PROBLEM REQUIREMENTS:
Please find all lines in the data that hold the string "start" and copy them.

EXERCISE DATA:
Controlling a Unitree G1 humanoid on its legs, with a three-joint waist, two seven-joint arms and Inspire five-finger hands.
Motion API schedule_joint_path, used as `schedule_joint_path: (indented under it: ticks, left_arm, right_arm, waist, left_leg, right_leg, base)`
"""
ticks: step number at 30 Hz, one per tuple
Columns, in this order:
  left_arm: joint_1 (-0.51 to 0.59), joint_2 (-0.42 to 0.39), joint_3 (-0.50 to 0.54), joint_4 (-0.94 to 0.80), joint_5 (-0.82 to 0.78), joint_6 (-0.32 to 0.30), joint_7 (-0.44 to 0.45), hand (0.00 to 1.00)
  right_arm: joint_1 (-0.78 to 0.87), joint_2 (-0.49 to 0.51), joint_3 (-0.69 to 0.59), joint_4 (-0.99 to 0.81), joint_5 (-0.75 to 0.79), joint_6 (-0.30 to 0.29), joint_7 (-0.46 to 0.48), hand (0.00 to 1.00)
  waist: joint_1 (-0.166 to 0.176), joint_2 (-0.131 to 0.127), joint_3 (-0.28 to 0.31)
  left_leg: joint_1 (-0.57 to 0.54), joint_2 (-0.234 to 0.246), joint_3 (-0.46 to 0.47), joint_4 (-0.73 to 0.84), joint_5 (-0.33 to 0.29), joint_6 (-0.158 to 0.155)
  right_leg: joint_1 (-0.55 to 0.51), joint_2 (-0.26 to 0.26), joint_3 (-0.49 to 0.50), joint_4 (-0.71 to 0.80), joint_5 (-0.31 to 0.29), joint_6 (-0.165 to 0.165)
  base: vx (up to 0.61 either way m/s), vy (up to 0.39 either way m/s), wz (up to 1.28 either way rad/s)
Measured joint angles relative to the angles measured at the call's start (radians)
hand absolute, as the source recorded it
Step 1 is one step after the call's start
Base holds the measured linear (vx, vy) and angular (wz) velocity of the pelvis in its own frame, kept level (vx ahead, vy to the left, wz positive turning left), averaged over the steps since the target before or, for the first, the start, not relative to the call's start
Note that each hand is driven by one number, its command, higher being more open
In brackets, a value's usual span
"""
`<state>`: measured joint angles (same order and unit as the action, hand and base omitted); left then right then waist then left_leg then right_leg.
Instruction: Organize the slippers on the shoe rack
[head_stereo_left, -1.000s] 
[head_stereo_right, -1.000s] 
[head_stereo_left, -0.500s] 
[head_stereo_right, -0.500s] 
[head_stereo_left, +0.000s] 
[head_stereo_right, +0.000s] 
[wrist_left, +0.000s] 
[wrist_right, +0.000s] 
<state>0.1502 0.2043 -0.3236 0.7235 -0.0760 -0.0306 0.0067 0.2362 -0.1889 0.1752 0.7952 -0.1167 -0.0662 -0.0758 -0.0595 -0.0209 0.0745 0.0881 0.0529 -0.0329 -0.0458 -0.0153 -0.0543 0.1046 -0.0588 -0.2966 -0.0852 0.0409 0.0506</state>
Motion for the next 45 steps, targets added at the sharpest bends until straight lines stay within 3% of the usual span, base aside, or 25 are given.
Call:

TASK RESULT:
Measured joint angles relative to the angles measured at the call's start (radians)
Step 1 is one step after the call's start
Base holds the measured linear (vx, vy) and angular (wz) velocity of the pelvis in its own frame, kept level (vx ahead, vy to the left, wz positive turning left), averaged over the steps since the target before or, for the first, the start, not relative to the call's start

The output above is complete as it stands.